Start talking to them about taking on an apprenticeship until he could test into employment.
But the only thing Akihiro wanted to do was fight.
And the only people who said "there's no way" were the combat divisions.
Everybody started laughing, but Akihiro hadn't been paying enough attention to know why. He laughed anyway—Sensei might kill him if he didn't.
Uchiha were like that.
What else was there, but fighting?
That's why he'd wanted to be a ninja, after all.
That's still why he wanted to be a ninja.

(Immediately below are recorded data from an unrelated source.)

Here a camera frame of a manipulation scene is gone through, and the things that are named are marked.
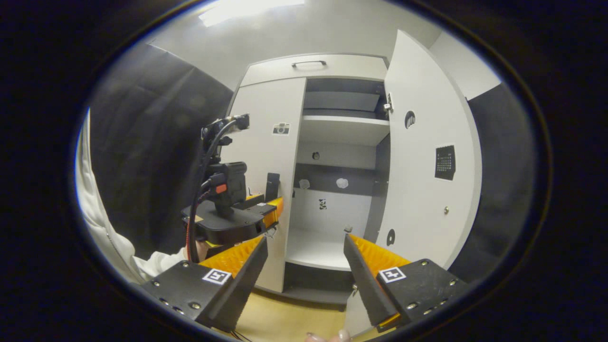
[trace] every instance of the wooden floor
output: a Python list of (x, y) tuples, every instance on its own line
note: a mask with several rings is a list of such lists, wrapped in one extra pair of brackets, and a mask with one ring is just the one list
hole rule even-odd
[[(344, 326), (345, 317), (346, 314), (337, 307), (254, 290), (236, 330), (253, 342), (303, 342), (307, 332), (324, 338), (336, 335)], [(354, 342), (367, 341), (379, 335), (374, 329), (355, 338)]]

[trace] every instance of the hand
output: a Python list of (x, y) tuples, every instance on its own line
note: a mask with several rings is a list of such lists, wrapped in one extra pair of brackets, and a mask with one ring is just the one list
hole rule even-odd
[[(207, 257), (207, 251), (209, 250), (209, 245), (205, 243), (205, 241), (196, 241), (196, 253), (198, 254), (198, 261), (202, 262)], [(188, 254), (186, 253), (186, 248), (184, 248), (184, 258), (188, 260)]]
[(338, 334), (330, 338), (329, 340), (319, 337), (311, 332), (308, 332), (306, 334), (308, 335), (308, 337), (306, 337), (304, 342), (350, 342), (353, 340), (352, 338), (350, 338), (350, 334), (345, 329), (338, 331)]

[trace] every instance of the camera sticker
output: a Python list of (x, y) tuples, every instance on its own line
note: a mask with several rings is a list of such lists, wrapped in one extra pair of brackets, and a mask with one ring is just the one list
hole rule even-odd
[(289, 124), (281, 122), (280, 124), (274, 124), (272, 126), (273, 135), (289, 135)]

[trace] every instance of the cabinet drawer
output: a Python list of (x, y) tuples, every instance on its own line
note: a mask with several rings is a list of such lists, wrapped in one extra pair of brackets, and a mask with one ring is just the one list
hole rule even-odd
[(362, 55), (304, 55), (279, 58), (249, 66), (241, 86), (295, 77), (347, 77), (384, 81), (381, 57)]

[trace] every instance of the door hinge
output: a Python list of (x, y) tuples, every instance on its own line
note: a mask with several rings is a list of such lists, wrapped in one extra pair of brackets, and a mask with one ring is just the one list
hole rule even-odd
[(393, 100), (391, 99), (390, 93), (386, 95), (386, 104), (384, 105), (384, 112), (386, 113), (386, 117), (389, 117), (389, 114), (393, 113)]

And he was good at the kata! And the jutsu! And even weapons training! He was good at everything! Absolutely everything!
…Until the spar started.
Then he sucked.
They'd be here for a week, then they'd take the slow route home.
Back in Konoha by the end of the month.
And then—
And then it was testing, and promotion.
Akihiro had run out of time.
He'd run out of time, and he'd run out of all the ways to delay acknowledging the obvious:
He would not be allowed to fight, and that would never, ever change.
Akihiro laughed, and for the first time since before the Academy he actually wanted to cry.